The dewatering principle of the present invention is: under the comprehensive action of the cavity between the outlet 5 with the water collecting groove and the above-mentioned sound-absorbing layers 15 and 16, the condensed water and the inlet airflow formed when the airflow in the mixing chamber is mixed can be self-contained. The free water in the mixing chamber is effectively collected in the groove below the mixing chamber, and then discharged from the drain port 5, which is beneficial to the anti-corrosion of the structure of the mixing chamber, and prevents the growth of bacteria from affecting the air quality of the air supply outlet of the mixing chamber, which is beneficial to prolonging the service life of the mixing chamber , especially when used in high temperature and high humidity environment, this advantage is more significant.

All the above-mentioned inlet and outlet diameters except the drainage port 5 are set according to the airflow velocity requirements in the air distribution pipeline and the flow requirements of each outlet according to the navigation mark. The layout space on the aircraft, the principle of the environmental control system, and economy are considered and determined comprehensively, such as choosing the form of convex and concave joints + clamps.

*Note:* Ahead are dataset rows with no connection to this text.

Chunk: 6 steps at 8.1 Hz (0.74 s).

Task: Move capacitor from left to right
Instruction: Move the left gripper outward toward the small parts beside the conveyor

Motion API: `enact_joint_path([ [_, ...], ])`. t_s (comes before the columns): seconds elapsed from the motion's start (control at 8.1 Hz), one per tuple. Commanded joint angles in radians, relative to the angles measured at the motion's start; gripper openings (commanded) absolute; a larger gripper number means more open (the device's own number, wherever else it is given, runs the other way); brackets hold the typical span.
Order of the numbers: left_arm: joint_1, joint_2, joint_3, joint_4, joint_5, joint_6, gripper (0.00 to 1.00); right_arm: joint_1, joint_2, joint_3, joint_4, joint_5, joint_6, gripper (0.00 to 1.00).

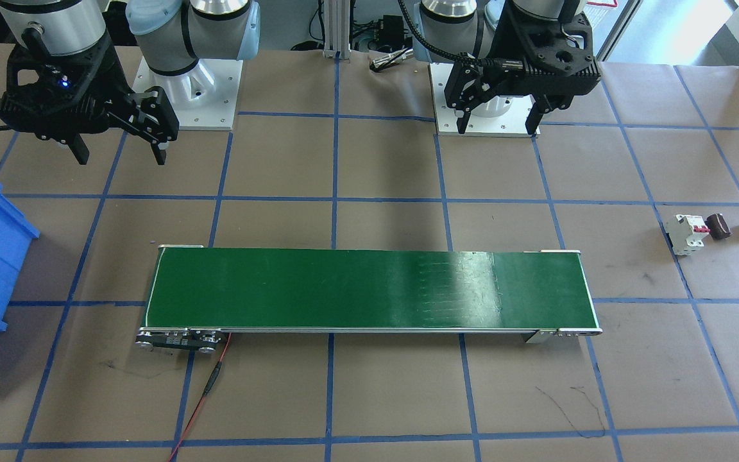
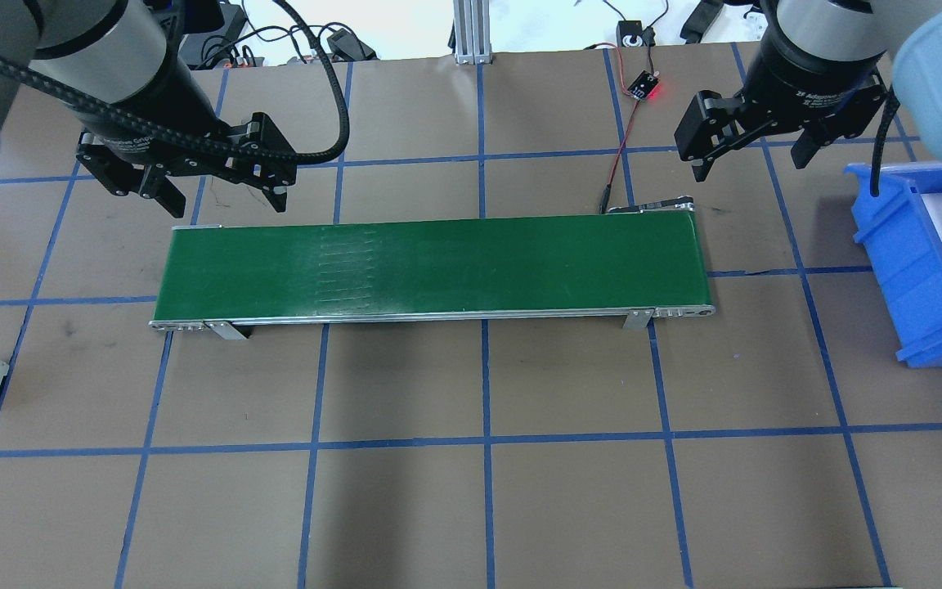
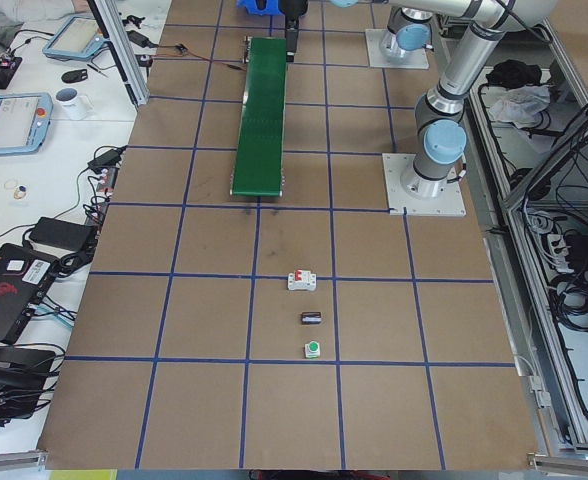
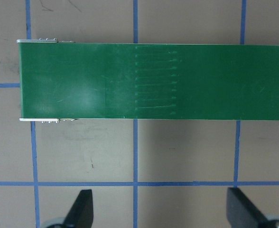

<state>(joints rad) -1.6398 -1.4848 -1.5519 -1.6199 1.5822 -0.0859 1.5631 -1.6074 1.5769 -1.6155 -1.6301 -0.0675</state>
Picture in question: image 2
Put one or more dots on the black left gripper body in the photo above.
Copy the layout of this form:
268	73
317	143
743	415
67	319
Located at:
162	105

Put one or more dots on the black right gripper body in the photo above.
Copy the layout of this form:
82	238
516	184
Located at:
808	82

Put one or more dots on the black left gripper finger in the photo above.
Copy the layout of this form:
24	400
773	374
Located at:
277	197
157	185

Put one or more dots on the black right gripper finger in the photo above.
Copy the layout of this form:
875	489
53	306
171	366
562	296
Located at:
701	168
806	145

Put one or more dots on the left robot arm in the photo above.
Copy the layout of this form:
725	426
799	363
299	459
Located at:
127	54

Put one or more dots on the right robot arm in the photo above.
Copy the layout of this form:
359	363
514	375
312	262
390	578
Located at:
825	69

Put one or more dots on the small black sensor board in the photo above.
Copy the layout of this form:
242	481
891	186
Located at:
643	86

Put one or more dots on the green conveyor belt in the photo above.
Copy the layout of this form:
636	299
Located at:
641	264

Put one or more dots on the blue plastic bin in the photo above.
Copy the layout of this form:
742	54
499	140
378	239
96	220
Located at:
901	230

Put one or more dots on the small black camera box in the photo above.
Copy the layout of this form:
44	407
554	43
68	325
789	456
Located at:
630	33

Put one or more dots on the aluminium frame post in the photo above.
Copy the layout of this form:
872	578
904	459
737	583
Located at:
471	32

In addition, the tiny openings on the above-mentioned double-layer anechoic layer lead to the jet flow formed by the air flow here, which is also beneficial to the uniform mixing of the temperature of the air flow in the mixing chamber body and the analysis of the water in the air flow. In order to promote water removal and protect the structure of the mixing chamber, a waterproof coating can be applied to the inner wall of the mixing chamber body shell and the inner and outer surfaces of the sound-absorbing layer.

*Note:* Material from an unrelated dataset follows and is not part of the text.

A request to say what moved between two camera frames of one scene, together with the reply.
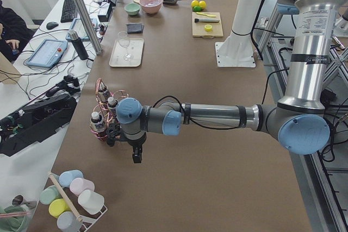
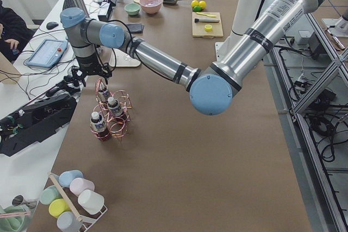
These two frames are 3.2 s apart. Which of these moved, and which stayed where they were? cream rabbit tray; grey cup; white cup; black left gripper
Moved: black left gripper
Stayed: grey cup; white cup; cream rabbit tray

The temperature uniformity test and noise test of the mixing chamber design technology of the present invention show that the adopted structure can well meet the temperature mixing uniformity requirements, the noise reduction effect is obvious, and the condensed water formed in the mixing chamber can be effectively discharged. In addition, since the sound-absorbing layer is set in the mixing chamber to reduce noise, it is avoided to add silencers separately in other positions of the air distribution system, which not only saves the layout space, but also facilitates the weight reduction of the system.

Claims (8)

1. A mixing chamber applied to an aircraft environment control system, characterized in that: the mixing chamber is provided with two layers of sound-absorbing layers, and the described sound-absorbing layers are aluminum micro-perforated plates. 2. A mixing chamber applied to an aircraft environment control system according to claim 1, characterized in that: the mixing chamber includes a premixing pipeline and a mixing chamber body, and the premixing pipeline and the inlet and the mixing chamber body connected, a spoiler is arranged in the premixing pipeline, and the spoiler divides the premixing pipeline into two parts. 3. A mixing chamber applied to an aircraft environment control system according to claim 2, characterized in that: the thickness of the spoiler is 1-2mm. 4. A mixing chamber applied to an aircraft environment control system according to claim 2, characterized in that: the spoiler and the mixing chamber are made of aluminum. 5. A mixing chamber applied to an aircraft environment control system according to claim 1, characterized in that: a water outlet is arranged at the bottom of the mixing chamber. 6. A kind of mixing chamber applied to the aircraft environment control system according to claim 1, characterized in that: the mixing chamber shell and the outer sound-absorbing layer are separated by 10 mm, and the outer sound-absorbing layer and the inner layer sound-absorbing layer The interval between them is 20mm. 7. A mixing chamber applied to an aircraft environment control system according to claim 1, characterized in that: the diameter of the holes on the aluminum micro-perforated plate is Φ0.8mm, and the perforation rates of the outer and inner sound-absorbing layers are respectively 2% and 5%, the thickness of the sound-absorbing layer is 0.8mm. 8. A mixing chamber applied to an aircraft environment control system according to claim 7, characterized in that: the openings are distributed in a staggered and uniform arrangement.